Palo Alto played an important role in Johnson’s life and career. He moved there from New York to work for Sam Francis and has since had many exhibitions in the city, but never an exhibition of this magnitude. This exhibition, It takes time, includes 15 large paintings that Johnson focused on from 2019 to 2023. It’s an eclectic show featuring icebergs, boats, lifeguard stands and views of San Francisco, New York. England and New York. The common thread is the concern for colors; Johnson frequently works on paintings for months or even years, carefully adjusting and tweaking color relationships in an effort to achieve a unique and unexpected commentary on our daily surroundings. A selection of earlier small paintings are included to contextualize his 40-year career.
Mitchell Johnson moved to Palo Alto, California in 1990 shortly after completing his MFA at Parsons School of Design in New York. He spent the 1990s wandering between California, New York and Europe creating scrub landscapes and figure paintings. In the 2000s, repeated trips to the Danish island of Bornholm and a chance visit to a Josef Albers/Giorgio Morandi exhibition in Bologna led to a decisive change in approach. Johnson turned to a more consciously curated picture plane, where larger forms are meant to act as scaffolding to comment on the tension between artificial color and natural color. The earth and clouds became clusters of carefully observed, but also carefully arranged, rooftops and cottages. Quilts from Tuscan fields have become water towers, picnic tables and chairs.
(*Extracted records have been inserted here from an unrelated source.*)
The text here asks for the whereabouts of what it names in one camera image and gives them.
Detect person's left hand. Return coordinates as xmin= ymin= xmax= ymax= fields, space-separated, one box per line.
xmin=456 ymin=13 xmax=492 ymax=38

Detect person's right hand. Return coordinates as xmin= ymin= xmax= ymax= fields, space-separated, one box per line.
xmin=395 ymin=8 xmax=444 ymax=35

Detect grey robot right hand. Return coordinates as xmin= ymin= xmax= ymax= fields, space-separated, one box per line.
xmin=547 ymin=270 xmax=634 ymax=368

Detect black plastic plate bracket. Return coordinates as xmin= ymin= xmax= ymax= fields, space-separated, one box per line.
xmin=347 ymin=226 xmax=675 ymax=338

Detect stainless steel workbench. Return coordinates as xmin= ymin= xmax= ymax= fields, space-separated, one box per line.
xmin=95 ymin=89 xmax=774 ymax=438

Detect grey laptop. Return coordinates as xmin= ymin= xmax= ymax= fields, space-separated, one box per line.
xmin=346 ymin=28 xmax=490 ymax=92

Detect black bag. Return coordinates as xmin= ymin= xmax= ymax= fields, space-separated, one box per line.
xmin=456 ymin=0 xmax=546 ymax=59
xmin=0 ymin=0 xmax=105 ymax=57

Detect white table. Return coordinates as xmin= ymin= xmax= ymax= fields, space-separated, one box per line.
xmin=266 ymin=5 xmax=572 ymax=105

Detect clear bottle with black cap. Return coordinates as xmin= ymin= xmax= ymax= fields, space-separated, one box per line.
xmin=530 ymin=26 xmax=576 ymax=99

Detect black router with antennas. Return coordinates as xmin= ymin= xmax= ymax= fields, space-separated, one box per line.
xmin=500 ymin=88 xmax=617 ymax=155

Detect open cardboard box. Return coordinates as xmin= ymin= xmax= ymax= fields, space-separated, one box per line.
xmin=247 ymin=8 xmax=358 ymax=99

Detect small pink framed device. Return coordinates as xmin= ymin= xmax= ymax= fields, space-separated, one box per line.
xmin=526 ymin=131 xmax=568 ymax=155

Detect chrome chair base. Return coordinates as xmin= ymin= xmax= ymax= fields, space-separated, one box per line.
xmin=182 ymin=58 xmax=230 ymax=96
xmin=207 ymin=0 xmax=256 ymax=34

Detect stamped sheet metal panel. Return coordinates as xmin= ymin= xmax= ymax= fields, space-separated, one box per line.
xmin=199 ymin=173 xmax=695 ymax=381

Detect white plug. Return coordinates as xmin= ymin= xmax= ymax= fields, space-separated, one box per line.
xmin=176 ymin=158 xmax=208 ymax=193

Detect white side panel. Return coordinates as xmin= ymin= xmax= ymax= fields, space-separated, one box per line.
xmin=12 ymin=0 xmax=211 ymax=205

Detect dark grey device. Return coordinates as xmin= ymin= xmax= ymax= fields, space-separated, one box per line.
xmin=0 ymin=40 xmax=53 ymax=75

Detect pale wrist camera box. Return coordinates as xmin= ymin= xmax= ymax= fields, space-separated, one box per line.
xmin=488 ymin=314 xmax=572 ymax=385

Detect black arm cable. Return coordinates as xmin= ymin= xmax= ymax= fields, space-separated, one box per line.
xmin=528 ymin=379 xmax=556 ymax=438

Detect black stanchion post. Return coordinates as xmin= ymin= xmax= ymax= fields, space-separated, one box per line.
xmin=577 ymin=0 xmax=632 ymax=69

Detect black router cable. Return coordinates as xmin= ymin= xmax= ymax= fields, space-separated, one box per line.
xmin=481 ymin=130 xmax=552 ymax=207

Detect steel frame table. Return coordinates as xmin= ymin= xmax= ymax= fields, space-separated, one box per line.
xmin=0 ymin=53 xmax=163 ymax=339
Johnson’s apparent receptivity to the paintings’ own demands was noted by writer Chris Busa in a 2012 Provincetown Arts article:
While many of Johnson’s paintings are titled after the places that inspired them, such places do not actually exist. Each is a collage of compressed intimacies spread out over the months it takes to paint them. He did what Edwin Dickinson called “First Shot”, in which a painting is completed on the outside in one shot. Yet his typical practice is to keep a painting for several months or more in the studio, to see if a painting stands the test of repeated gaze, often involving the process of memory revision, where a succession of ‘impressions acquired over weeks or months is expressed in a continuous stream.
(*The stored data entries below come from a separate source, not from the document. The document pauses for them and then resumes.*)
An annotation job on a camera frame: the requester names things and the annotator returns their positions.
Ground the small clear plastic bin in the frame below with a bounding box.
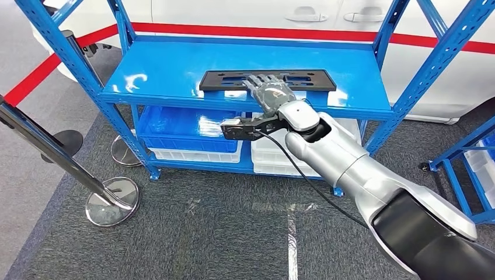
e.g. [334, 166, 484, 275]
[463, 146, 495, 209]

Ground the black plastic car part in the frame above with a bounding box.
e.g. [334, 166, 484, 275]
[198, 69, 337, 93]

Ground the white car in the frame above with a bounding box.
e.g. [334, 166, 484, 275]
[30, 0, 495, 125]

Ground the blue metal shelf rack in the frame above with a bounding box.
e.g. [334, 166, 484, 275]
[15, 0, 495, 198]

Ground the small blue plastic bin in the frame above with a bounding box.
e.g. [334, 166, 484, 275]
[479, 133, 495, 152]

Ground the clear floor tape mark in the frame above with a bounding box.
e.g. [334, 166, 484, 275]
[288, 204, 299, 280]

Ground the white plastic bin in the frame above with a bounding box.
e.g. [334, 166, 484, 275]
[148, 141, 243, 164]

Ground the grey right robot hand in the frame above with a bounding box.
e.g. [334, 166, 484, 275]
[242, 74, 298, 118]

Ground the red barrier belt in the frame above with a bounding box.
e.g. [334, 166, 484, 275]
[131, 22, 495, 55]
[3, 23, 120, 107]

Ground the chrome stanchion post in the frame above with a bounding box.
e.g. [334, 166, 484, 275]
[64, 30, 145, 167]
[0, 96, 141, 228]

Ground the blue wheeled rack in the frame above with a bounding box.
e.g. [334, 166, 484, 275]
[419, 115, 495, 226]

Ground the black stanchion post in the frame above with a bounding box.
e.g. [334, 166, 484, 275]
[40, 129, 84, 164]

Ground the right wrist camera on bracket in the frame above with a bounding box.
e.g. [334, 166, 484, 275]
[220, 117, 289, 142]

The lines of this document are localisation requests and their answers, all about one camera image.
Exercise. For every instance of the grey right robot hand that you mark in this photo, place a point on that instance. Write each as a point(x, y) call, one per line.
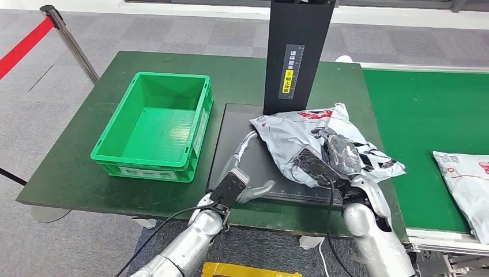
point(344, 155)

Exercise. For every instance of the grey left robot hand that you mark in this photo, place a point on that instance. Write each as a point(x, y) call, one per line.
point(230, 162)

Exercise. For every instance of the white poly mailer parcel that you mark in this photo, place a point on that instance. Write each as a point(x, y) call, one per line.
point(466, 191)
point(290, 133)

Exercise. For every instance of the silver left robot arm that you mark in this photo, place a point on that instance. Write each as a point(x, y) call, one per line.
point(193, 241)

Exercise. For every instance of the green conveyor belt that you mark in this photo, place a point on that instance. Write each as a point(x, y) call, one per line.
point(420, 114)

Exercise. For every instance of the black inbound scanner machine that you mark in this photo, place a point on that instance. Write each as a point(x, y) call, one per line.
point(298, 30)

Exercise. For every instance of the red barrier belt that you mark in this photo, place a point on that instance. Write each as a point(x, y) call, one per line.
point(23, 47)

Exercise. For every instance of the green plastic crate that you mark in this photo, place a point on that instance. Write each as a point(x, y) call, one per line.
point(160, 130)

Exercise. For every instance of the white table foot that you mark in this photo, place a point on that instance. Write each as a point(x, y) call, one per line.
point(144, 223)
point(344, 59)
point(310, 242)

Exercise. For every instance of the yellow taped block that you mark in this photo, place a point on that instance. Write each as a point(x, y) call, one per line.
point(244, 270)

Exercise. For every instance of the pale round table foot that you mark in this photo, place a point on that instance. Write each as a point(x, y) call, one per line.
point(47, 215)

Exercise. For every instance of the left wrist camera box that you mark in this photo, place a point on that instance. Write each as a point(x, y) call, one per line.
point(228, 188)

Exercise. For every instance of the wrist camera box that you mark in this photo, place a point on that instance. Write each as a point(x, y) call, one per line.
point(315, 166)
point(228, 188)

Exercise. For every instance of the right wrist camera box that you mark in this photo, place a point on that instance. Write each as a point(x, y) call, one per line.
point(315, 166)

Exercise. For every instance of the steel stanchion post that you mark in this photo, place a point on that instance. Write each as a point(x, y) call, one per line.
point(72, 46)

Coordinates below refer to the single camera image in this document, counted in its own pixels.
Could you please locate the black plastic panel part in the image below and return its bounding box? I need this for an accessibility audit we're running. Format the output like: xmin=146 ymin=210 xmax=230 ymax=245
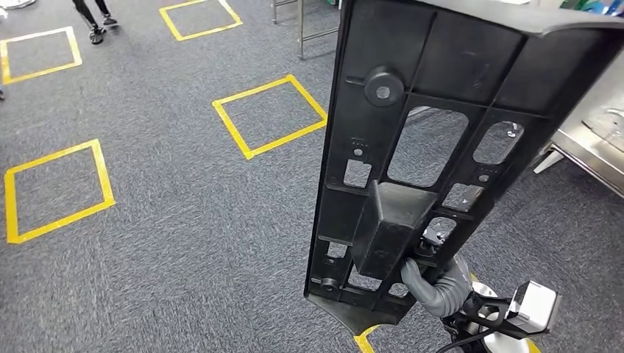
xmin=303 ymin=0 xmax=624 ymax=337

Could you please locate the stainless steel workbench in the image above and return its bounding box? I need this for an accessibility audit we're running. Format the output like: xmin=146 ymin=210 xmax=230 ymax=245
xmin=531 ymin=49 xmax=624 ymax=201

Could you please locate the person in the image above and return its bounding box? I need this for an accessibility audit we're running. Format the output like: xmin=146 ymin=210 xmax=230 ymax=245
xmin=71 ymin=0 xmax=119 ymax=46

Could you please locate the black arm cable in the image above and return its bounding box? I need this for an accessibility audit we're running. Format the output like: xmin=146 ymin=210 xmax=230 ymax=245
xmin=433 ymin=326 xmax=493 ymax=353

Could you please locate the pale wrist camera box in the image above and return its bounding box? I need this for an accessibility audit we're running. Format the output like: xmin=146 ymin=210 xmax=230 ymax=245
xmin=504 ymin=279 xmax=562 ymax=337

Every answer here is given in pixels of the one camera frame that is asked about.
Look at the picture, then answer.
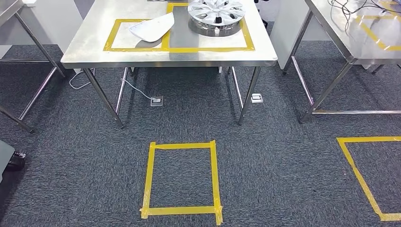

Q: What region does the white power cable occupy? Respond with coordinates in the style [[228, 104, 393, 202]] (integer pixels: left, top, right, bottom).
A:
[[120, 78, 155, 101], [69, 68, 96, 90]]

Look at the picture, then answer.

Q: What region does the round steel stand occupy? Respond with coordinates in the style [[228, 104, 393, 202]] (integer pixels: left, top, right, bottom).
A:
[[189, 17, 244, 38]]

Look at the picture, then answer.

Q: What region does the stainless steel workbench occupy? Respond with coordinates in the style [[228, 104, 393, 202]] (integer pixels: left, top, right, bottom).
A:
[[60, 0, 279, 130], [0, 0, 67, 134], [282, 0, 401, 125]]

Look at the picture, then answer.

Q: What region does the white plastic shell part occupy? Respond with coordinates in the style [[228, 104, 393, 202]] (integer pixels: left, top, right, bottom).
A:
[[128, 12, 175, 43]]

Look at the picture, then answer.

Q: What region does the yellow tape table marking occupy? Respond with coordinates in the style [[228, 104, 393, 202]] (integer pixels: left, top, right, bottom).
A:
[[103, 2, 255, 53], [355, 0, 401, 52]]

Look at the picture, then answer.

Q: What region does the black cable bundle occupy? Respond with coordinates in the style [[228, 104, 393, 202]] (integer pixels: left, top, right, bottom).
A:
[[327, 0, 401, 33]]

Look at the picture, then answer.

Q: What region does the silver wheel cover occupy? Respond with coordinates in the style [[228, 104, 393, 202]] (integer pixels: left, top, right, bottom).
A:
[[187, 0, 246, 27]]

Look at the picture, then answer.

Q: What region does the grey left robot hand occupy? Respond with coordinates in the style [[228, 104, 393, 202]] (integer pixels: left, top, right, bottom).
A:
[[0, 139, 27, 185]]

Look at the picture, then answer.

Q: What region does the yellow floor tape outline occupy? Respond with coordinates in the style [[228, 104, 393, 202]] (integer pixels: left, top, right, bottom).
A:
[[139, 140, 224, 226], [336, 136, 401, 222]]

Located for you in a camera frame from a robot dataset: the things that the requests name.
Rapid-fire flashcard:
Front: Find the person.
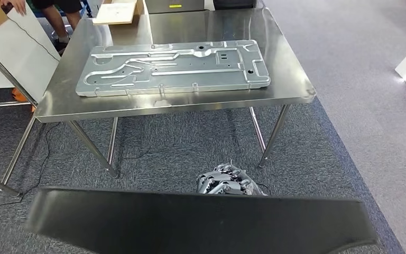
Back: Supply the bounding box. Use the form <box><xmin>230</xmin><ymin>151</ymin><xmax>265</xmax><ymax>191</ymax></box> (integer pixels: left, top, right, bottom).
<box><xmin>0</xmin><ymin>0</ymin><xmax>85</xmax><ymax>54</ymax></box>

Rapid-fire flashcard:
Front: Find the open cardboard box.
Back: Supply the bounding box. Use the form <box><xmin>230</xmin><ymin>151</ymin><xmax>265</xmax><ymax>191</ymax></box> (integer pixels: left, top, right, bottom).
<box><xmin>91</xmin><ymin>0</ymin><xmax>145</xmax><ymax>26</ymax></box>

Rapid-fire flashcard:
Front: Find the thin black cable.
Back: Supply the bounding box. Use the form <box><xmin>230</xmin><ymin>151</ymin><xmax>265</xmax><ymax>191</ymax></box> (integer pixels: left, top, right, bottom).
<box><xmin>6</xmin><ymin>14</ymin><xmax>61</xmax><ymax>62</ymax></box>

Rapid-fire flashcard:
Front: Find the white board panel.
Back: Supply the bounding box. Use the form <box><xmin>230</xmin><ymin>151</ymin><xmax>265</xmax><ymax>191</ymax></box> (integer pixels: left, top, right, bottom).
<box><xmin>0</xmin><ymin>5</ymin><xmax>62</xmax><ymax>102</ymax></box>

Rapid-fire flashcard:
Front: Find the orange object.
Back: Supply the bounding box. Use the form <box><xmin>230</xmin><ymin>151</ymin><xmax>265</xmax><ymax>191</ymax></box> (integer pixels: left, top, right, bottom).
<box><xmin>11</xmin><ymin>87</ymin><xmax>36</xmax><ymax>113</ymax></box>

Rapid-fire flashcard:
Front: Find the stamped grey metal panel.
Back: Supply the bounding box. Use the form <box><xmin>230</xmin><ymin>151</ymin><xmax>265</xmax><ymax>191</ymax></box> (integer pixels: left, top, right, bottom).
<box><xmin>75</xmin><ymin>39</ymin><xmax>271</xmax><ymax>97</ymax></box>

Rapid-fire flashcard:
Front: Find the person's hand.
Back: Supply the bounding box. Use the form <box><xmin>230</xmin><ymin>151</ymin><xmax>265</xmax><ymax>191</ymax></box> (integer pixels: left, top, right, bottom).
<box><xmin>0</xmin><ymin>0</ymin><xmax>27</xmax><ymax>16</ymax></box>

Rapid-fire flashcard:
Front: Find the black case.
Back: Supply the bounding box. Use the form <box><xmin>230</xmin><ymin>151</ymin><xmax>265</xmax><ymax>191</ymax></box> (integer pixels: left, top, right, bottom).
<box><xmin>213</xmin><ymin>0</ymin><xmax>259</xmax><ymax>11</ymax></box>

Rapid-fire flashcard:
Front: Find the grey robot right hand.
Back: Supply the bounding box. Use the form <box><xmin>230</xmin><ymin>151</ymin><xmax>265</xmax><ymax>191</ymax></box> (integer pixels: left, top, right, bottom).
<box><xmin>196</xmin><ymin>161</ymin><xmax>269</xmax><ymax>196</ymax></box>

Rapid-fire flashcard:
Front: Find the black floor cable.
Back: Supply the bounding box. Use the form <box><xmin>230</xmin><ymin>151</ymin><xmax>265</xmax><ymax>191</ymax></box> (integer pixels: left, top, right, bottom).
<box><xmin>0</xmin><ymin>122</ymin><xmax>62</xmax><ymax>223</ymax></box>

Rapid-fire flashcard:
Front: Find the black plastic plate frame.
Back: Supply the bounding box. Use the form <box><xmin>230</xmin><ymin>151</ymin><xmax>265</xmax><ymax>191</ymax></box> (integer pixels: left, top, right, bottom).
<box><xmin>24</xmin><ymin>187</ymin><xmax>379</xmax><ymax>254</ymax></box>

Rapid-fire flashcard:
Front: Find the grey box with yellow label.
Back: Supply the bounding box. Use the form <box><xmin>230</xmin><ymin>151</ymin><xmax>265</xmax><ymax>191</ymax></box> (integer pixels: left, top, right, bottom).
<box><xmin>144</xmin><ymin>0</ymin><xmax>206</xmax><ymax>15</ymax></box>

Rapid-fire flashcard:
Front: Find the stainless steel workbench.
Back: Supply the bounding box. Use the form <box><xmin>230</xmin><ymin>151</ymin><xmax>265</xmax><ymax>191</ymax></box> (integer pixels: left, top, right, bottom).
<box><xmin>34</xmin><ymin>7</ymin><xmax>318</xmax><ymax>179</ymax></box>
Donald Kuspit recently wrote:
Like all of Johnson’s works, a latent conflict is embedded in the scene, in the form of often stark contrasts of space and form. Strange as it may sound, they are implicitly psychodramas disguised as physical drama. I argue that they have an emotional edge, which makes them more than factually descriptive and ingeniously abstract.
Mitchell Johnson’s work is also included in Eternal springsa group exhibition curated by Alexander DiJulio at the Fireplace Project in East Hampton, New York, from July 22 to August 11.